## INSTRUCTIONS TO FOLLOW
Take the entries below and reproduce exactly the portion that begins at the line containing "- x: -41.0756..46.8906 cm" and ends at the line containing "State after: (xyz", keeping both ends, dropping pictures, and adding nothing else.

## MATERIAL FOR THIS TASK
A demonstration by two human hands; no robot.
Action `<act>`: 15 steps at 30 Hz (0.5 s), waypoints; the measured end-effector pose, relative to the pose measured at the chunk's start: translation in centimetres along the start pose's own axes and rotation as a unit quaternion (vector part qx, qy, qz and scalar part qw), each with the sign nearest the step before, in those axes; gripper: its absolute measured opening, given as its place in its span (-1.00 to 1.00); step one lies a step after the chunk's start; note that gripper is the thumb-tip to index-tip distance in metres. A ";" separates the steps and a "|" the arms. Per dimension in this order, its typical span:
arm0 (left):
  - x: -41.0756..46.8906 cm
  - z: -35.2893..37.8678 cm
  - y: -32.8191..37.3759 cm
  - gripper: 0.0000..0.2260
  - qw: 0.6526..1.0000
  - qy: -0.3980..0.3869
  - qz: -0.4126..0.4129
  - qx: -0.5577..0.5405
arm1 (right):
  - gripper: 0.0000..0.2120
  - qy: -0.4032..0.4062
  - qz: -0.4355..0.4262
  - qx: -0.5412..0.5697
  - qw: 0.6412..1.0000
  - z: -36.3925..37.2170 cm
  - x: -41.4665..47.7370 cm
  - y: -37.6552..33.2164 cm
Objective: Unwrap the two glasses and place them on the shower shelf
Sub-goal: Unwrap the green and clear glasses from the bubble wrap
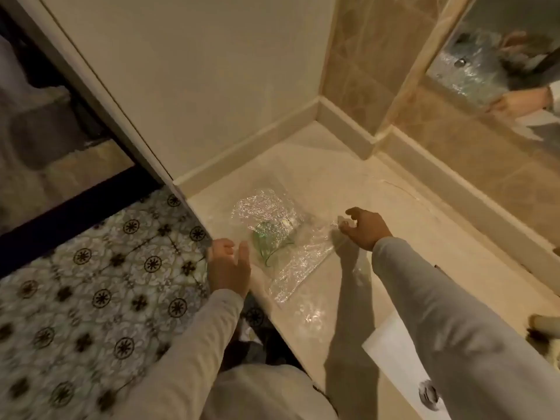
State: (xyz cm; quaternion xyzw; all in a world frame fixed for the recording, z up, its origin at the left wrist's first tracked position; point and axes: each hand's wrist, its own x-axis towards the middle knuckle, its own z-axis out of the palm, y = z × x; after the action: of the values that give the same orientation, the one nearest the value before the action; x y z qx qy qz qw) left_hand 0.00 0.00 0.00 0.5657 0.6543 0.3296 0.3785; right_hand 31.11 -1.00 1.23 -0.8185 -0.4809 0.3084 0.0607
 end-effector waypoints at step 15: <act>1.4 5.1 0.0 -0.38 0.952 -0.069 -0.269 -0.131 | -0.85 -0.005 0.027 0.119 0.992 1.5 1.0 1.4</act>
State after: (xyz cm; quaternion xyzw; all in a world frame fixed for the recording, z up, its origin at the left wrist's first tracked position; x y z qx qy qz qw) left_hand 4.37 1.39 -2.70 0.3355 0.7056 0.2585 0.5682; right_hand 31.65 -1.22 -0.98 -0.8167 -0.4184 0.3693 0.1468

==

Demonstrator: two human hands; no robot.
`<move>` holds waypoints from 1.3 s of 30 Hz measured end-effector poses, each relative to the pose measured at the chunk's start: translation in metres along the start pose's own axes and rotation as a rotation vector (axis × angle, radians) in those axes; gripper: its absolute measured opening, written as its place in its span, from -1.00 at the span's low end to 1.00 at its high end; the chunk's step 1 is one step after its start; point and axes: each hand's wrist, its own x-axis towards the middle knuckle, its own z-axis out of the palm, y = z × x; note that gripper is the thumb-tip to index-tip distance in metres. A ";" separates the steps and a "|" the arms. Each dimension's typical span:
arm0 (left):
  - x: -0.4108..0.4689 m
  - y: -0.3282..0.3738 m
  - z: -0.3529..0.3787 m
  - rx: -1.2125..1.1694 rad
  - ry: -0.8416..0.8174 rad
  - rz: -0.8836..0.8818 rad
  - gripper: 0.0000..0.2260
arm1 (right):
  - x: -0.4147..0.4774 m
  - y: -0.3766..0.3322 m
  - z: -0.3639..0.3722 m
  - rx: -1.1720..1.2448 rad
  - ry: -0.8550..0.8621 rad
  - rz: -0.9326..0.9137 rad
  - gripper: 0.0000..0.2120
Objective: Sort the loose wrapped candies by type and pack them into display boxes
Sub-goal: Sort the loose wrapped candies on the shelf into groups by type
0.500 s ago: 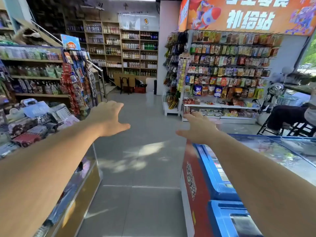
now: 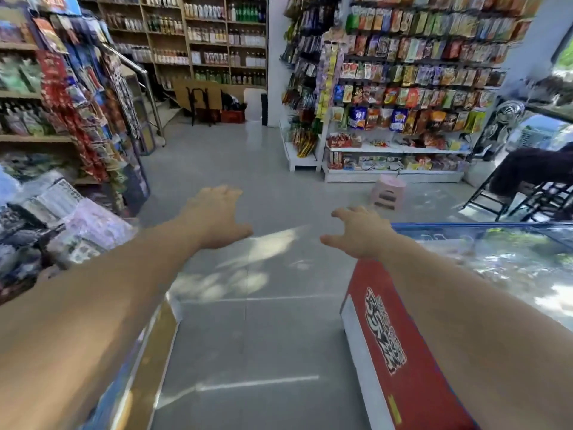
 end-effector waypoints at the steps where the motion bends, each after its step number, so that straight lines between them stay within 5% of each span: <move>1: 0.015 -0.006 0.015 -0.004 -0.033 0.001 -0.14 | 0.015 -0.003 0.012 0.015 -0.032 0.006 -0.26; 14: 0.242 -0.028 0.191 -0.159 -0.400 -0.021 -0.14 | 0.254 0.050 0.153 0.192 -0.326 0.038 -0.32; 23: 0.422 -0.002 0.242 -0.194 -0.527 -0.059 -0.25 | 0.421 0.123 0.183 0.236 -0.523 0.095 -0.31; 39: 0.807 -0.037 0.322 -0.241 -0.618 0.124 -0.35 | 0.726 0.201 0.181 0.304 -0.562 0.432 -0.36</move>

## ANSWER BOX
  - x: -41.0756..46.8906 cm
  - z: -35.2893..37.8678 cm
  - y: -32.8191..37.3759 cm
  - gripper: 0.0000..0.2260
  - qw: 0.6526..1.0000
  - qy: -0.3980..0.3869
  - qz: -0.4126..0.4129
  - qx: -0.5577..0.5405
arm1 (right):
  - gripper: 0.0000..0.2120
  - qy: -0.4032..0.4062
  - qz: -0.4355..0.4262
  - qx: -0.5412..0.5697
  - qw: 0.6412..1.0000
  - z: -36.3925..37.2170 cm
  - x: -41.4665..47.7370 cm
  - y: -37.6552..33.2164 cm
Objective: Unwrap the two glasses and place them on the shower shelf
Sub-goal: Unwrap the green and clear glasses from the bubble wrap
State: (xyz cm; quaternion xyzw; all in a world frame fixed for the recording, z up, its origin at the left wrist's first tracked position; point and axes: each hand's wrist, its own x-axis towards the middle knuckle, its own z-axis out of the palm, y = z × x; after the action: of the values that give the same orientation, the one nearest the value before the action; x y z qx qy qz qw) left_hand 0.00 0.00 0.00 0.5657 0.6543 0.3296 0.3785; right_hand 31.11 -1.00 1.23 -0.8185 -0.4809 0.3084 0.0607
 end-effector waypoints at step 15: <act>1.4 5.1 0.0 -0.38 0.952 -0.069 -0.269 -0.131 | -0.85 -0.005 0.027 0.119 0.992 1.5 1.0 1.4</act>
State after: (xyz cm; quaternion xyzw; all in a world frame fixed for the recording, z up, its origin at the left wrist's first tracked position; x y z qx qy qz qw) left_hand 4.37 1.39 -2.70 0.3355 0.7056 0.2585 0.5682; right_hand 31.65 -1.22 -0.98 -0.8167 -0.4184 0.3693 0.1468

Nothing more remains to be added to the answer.